By now it’s a grimly familiar pattern: a family’s private anguish rekindles Ireland’s strained, 30-year debate on the right to life of the unborn.
Once again, politicians find themselves answering questions on the topic they least want to talk about. The loudest voices on either side of the debate rehearse their lines, knowing the radio producers will call. In the Attorney General’s office, lawyers pore over constitutional texts, while in their chambers in the Four Courts, judges nervously wait to learn if they will be called on to decide the case that many of them must dread above all others.
And, in the midst of all the noise a heartbroken family sits at the hospital bedside of a pregnant woman on life support.
The woman suffered a brain trauma a number of weeks ago. But this presented doctors and health officials with a dilemma, as the pregnancy may bring the State’s complex legal regime governing abortion into play.
The political system was convulsed for much of last year with the fraught process that led to the enactment of the Protection of Life During Pregnancy Act, a direct response - albeit a very late one - to the Supreme Court’s call in 1992 for a law to give effect to the Constitution’s provisions on the rights to life of the mother and the unborn.
That new law sets out when and how abortions can be carried out if there is a risk to the life of the mother. As such, based on the information that has come to light about the circumstances confronting medics in the current case that legislation does not apply.
Rather, according to Dr Conor O’Mahony, senior lecturer in constitutional law at UCC, the case could bring two rights into conflict: the right to die a natural death and the right to life of the unborn.
The first of those rights was set out in a 1996 Supreme Court judgment, known as Re a Ward of Court, in a case that centred on a 45-year-old woman left in a near-persistent vegetative state after surgery.
The woman’s family asked that the feeding tube be withdrawn and that she be allowed to die. By a majority, the court decided that withdrawal of the feeding tube was justified in the best interests of the woman and in accordance with her constitutional rights to life, privacy, self-determination and bodily integrity.
The then chief justice, the late Mr Justice Liam Hamilton, stated that the right to life under the Constitution was not absolute and necessarily implied the right to die a natural death. The facts of the case concerned the withdrawal of treatment to allow nature to take its course, and the majority of the judges were of the view that respect for life includes the principle that life need not be preserved at all costs.
In the same case, Mrs Justice Susan Denham - now Chief Justice - described the right to life as the "pre-eminent personal right". She also wrote that "invasive medical treatment … results in a loss of bodily integrity and dignity", and that "[A] constituent of the right of privacy is the right to die naturally, with dignity and with minimum suffering".
To be weighed against that, however, is the right to life of the unborn. Ever since an amendment was approved by the people in a referendum in 1983 - the so-called “pro-life amendment” - the Constitution says that the State acknowledges the right to life of the unborn and “with due regard to the equal life of the mother, guarantees in its laws to respect, and, as far as practicable, by its laws to defend and vindicate that right.”

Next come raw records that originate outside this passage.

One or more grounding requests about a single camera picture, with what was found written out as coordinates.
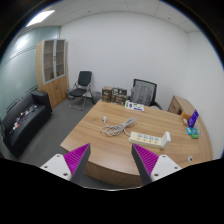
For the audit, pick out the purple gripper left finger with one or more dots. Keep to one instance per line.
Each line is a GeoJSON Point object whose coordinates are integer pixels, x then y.
{"type": "Point", "coordinates": [69, 166]}

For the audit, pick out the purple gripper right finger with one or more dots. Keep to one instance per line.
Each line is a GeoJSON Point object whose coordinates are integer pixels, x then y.
{"type": "Point", "coordinates": [152, 167]}

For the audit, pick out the white charger plug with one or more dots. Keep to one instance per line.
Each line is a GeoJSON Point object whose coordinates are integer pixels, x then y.
{"type": "Point", "coordinates": [166, 137]}

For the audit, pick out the white power strip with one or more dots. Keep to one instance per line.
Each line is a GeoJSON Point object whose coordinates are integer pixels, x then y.
{"type": "Point", "coordinates": [146, 140]}

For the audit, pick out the wooden office desk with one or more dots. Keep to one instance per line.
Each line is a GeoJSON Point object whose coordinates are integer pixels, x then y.
{"type": "Point", "coordinates": [111, 130]}

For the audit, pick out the teal small box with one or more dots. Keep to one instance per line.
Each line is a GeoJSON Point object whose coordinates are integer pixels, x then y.
{"type": "Point", "coordinates": [192, 132]}

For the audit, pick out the white green flat box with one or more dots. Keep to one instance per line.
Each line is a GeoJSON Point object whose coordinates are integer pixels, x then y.
{"type": "Point", "coordinates": [134, 106]}

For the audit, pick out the black folding chair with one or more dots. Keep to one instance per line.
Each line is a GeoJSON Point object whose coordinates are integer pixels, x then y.
{"type": "Point", "coordinates": [80, 88]}

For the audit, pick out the grey jacket on chair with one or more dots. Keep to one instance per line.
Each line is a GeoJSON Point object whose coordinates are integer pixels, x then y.
{"type": "Point", "coordinates": [141, 95]}

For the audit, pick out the black leather sofa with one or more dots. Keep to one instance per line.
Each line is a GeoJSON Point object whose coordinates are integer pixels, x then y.
{"type": "Point", "coordinates": [17, 141]}

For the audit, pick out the purple box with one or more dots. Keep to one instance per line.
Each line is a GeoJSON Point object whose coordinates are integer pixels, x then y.
{"type": "Point", "coordinates": [192, 119]}

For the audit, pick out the black mesh office chair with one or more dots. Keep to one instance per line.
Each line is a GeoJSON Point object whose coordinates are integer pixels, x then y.
{"type": "Point", "coordinates": [153, 88]}

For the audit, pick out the small items on sofa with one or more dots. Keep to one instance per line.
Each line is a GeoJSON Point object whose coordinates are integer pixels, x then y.
{"type": "Point", "coordinates": [23, 116]}

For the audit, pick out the stacked brown cardboard boxes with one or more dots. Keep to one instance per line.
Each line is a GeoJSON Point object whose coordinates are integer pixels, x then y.
{"type": "Point", "coordinates": [114, 95]}

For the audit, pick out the wooden glass-door cabinet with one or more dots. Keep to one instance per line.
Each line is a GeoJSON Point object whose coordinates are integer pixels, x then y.
{"type": "Point", "coordinates": [51, 69]}

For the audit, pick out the ceiling light panel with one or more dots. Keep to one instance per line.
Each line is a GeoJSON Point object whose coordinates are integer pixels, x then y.
{"type": "Point", "coordinates": [40, 17]}

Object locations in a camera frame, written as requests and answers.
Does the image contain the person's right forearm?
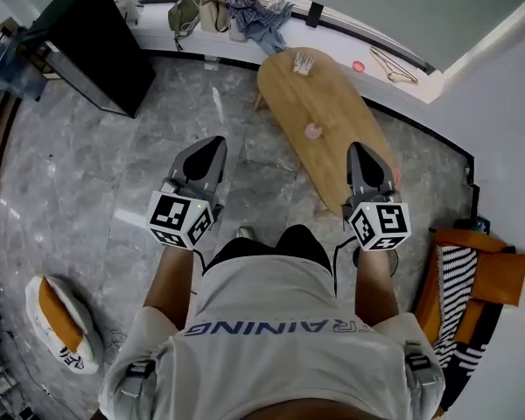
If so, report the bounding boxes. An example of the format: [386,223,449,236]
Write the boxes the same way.
[353,246,403,326]

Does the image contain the person's white t-shirt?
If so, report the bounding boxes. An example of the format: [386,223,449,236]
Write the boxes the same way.
[98,251,447,420]

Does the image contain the blue plaid shirt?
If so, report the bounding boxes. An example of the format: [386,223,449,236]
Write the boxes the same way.
[225,0,285,43]

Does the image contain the black ledge bracket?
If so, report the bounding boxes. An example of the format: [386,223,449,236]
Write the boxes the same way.
[305,2,325,29]

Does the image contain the black white striped blanket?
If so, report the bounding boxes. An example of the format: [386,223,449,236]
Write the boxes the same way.
[431,244,487,372]

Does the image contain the white bag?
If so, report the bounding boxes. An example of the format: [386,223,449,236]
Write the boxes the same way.
[119,0,144,28]

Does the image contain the oval wooden coffee table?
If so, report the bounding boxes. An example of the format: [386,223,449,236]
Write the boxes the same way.
[253,46,402,218]

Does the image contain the white and orange cushion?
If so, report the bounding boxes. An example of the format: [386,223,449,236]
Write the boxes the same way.
[24,274,104,375]

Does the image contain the grey shoulder strap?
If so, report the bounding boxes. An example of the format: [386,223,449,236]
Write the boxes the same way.
[120,359,157,400]
[404,340,438,387]

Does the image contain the wooden clothes hanger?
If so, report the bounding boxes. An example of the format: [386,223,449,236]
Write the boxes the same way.
[368,45,421,86]

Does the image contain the black cabinet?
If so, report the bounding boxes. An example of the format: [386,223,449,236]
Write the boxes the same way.
[24,0,158,120]

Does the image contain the orange pillow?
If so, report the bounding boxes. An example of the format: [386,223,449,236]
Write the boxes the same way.
[469,251,525,308]

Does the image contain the blue glass tank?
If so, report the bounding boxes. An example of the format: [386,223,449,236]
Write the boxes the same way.
[0,15,50,101]

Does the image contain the olive green bag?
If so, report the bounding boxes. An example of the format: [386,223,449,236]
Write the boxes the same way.
[167,0,205,41]

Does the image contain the orange armchair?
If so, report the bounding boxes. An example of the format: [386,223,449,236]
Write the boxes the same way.
[413,227,525,413]

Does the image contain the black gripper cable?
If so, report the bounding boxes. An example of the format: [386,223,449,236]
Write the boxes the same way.
[191,248,207,297]
[331,236,358,298]

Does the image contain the person's left forearm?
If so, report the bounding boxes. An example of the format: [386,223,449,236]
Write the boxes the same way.
[142,245,203,337]

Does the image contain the printed paper card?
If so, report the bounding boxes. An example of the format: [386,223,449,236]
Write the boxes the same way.
[292,52,317,76]

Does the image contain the beige tote bag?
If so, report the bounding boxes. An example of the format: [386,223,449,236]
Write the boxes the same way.
[199,0,233,34]

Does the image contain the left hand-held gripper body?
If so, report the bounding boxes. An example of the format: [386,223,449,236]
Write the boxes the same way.
[145,136,228,252]

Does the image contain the grey-blue cloth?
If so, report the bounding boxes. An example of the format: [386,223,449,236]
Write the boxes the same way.
[244,0,297,56]

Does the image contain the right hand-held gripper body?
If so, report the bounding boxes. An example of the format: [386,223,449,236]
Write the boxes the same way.
[340,141,412,252]

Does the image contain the person's black shorts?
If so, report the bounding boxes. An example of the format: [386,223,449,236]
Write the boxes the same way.
[203,224,334,275]

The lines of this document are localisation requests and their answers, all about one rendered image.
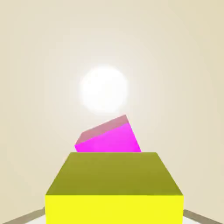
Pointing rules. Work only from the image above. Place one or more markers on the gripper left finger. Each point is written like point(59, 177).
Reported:
point(35, 218)

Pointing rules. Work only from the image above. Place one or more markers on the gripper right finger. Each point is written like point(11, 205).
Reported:
point(191, 218)

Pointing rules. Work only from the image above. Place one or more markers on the small yellow cube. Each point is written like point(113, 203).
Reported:
point(113, 201)

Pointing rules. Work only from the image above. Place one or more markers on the small magenta cube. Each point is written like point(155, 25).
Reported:
point(112, 140)

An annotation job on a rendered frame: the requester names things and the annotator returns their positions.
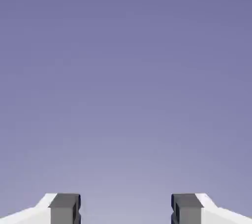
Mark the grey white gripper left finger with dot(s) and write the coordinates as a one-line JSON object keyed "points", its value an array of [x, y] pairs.
{"points": [[63, 210]]}

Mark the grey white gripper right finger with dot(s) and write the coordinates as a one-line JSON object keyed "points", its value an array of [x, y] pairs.
{"points": [[187, 210]]}

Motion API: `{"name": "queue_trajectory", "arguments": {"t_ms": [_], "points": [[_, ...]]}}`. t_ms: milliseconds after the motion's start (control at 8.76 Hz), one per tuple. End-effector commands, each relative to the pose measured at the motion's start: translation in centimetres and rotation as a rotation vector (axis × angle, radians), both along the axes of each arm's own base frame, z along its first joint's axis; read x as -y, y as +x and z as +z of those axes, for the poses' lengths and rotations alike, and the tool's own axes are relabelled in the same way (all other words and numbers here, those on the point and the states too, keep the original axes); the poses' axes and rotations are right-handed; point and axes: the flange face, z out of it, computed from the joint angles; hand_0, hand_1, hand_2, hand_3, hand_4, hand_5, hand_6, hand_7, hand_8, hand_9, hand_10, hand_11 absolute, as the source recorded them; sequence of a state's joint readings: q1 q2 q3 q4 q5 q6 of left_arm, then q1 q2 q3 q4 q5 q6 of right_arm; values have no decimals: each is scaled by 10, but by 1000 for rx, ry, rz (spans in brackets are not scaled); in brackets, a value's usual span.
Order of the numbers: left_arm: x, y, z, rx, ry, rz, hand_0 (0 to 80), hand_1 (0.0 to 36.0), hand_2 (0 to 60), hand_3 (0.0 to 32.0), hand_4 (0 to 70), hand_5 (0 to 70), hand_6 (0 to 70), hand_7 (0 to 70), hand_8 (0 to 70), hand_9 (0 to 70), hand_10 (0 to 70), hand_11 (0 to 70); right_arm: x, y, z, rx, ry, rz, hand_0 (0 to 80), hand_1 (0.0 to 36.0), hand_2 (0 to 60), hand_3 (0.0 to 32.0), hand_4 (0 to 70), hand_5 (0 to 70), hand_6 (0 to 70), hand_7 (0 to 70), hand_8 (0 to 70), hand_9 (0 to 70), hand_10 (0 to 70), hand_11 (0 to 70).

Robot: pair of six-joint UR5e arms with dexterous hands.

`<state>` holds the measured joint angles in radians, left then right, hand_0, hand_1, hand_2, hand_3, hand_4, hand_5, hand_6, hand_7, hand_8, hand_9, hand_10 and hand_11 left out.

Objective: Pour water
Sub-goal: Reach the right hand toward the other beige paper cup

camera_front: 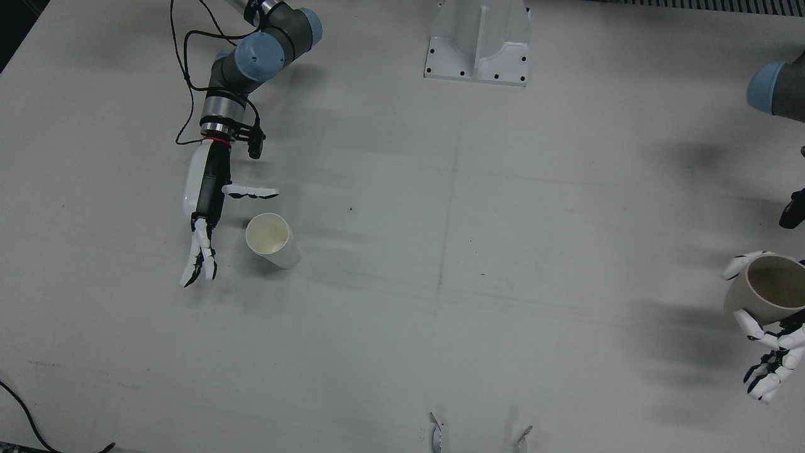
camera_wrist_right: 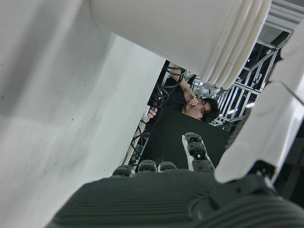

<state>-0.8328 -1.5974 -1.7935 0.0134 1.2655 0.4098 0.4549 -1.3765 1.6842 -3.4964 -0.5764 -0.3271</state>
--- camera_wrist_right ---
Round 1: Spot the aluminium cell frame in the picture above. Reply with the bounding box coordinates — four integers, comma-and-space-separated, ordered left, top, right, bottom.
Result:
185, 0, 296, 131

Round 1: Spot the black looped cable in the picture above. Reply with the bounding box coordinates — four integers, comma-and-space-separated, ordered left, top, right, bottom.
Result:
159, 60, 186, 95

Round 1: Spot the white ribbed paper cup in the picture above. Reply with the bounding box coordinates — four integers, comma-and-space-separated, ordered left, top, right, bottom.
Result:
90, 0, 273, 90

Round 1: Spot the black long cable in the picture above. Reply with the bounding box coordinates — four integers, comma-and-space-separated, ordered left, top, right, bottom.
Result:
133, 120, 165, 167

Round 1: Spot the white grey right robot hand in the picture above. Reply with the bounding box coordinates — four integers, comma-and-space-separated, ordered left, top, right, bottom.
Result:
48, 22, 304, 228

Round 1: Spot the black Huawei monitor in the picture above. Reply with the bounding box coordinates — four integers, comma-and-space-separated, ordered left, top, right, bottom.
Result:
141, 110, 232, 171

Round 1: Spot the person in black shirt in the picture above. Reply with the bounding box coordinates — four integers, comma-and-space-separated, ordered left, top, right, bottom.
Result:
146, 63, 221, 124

In the X case in 1992, in which the Attorney General sought to prevent a 14-year-old suicidal rape victim from travelling to the UK for an abortion, the Supreme Court held that the right to life of the unborn would take priority over lesser personal rights of the mother (in that case, the right to travel).
“Of course, the Supreme Court ultimately held that the mother... may have an abortion because her life was in danger,” Dr O’Mahony wrote in a blog post. However, even this conclusion may support the argument for the unborn in the present case. If the unborn may be required to entirely forfeit the “pre-eminent personal right” (the right to life) where necessary to save the right to life of the mother, might the mother be required to merely delay the exercise of a lesser right (the right to die a natural death) to save the life of the unborn?”
Yet he also points out that every word in the 1983 amendment counts, not least the qualification that the State must defend and vindicate unborn life “as far as practicable”. What this means isn’t spelled out, so the courts may end up interpreting it for us.
Until firm, precise information emerges about the case today - not least about the woman’s condition - major caveats apply. But whether it’s in this case or another in the future, the courts may find themselves being asked whether, and for how long, it’s practicable to keep a pregnant woman alive.